> _WHAT YOU SHOULD DO_: Each line of the material holding the word "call" must be identified and copied.

──────── SUPPLIED DATA

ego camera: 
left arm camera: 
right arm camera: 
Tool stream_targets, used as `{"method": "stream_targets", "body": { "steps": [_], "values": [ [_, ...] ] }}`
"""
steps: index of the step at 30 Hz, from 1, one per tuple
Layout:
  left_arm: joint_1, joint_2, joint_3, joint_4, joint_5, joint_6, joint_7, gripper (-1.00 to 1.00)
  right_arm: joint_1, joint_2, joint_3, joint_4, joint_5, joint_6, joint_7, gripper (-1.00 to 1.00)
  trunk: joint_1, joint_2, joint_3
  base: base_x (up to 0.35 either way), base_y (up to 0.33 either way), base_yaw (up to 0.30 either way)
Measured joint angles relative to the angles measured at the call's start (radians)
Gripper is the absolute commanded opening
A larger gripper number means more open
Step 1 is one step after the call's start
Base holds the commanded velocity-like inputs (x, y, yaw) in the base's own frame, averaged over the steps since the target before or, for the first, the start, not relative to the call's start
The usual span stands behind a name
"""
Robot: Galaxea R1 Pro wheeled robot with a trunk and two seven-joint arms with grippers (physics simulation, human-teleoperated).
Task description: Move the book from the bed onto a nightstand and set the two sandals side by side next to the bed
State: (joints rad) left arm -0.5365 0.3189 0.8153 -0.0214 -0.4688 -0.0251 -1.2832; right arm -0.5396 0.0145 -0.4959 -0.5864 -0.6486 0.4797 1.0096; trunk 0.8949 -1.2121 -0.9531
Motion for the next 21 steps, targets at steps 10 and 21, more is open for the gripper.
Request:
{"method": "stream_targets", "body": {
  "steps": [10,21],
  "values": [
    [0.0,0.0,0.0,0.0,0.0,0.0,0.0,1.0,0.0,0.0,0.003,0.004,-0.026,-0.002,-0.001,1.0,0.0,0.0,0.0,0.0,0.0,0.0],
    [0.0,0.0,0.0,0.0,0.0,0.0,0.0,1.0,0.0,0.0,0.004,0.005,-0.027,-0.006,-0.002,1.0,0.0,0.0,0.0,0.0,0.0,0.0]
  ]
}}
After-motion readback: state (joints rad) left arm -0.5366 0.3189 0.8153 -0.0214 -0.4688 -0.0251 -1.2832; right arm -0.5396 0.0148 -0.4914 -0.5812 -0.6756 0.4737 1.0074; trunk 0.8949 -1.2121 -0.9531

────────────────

> _YOUR RESPONSE_:
Measured joint angles relative to the angles measured at the call's start (radians)
Step 1 is one step after the call's start
Base holds the commanded velocity-like inputs (x, y, yaw) in the base's own frame, averaged over the steps since the target before or, for the first, the start, not relative to the call's start

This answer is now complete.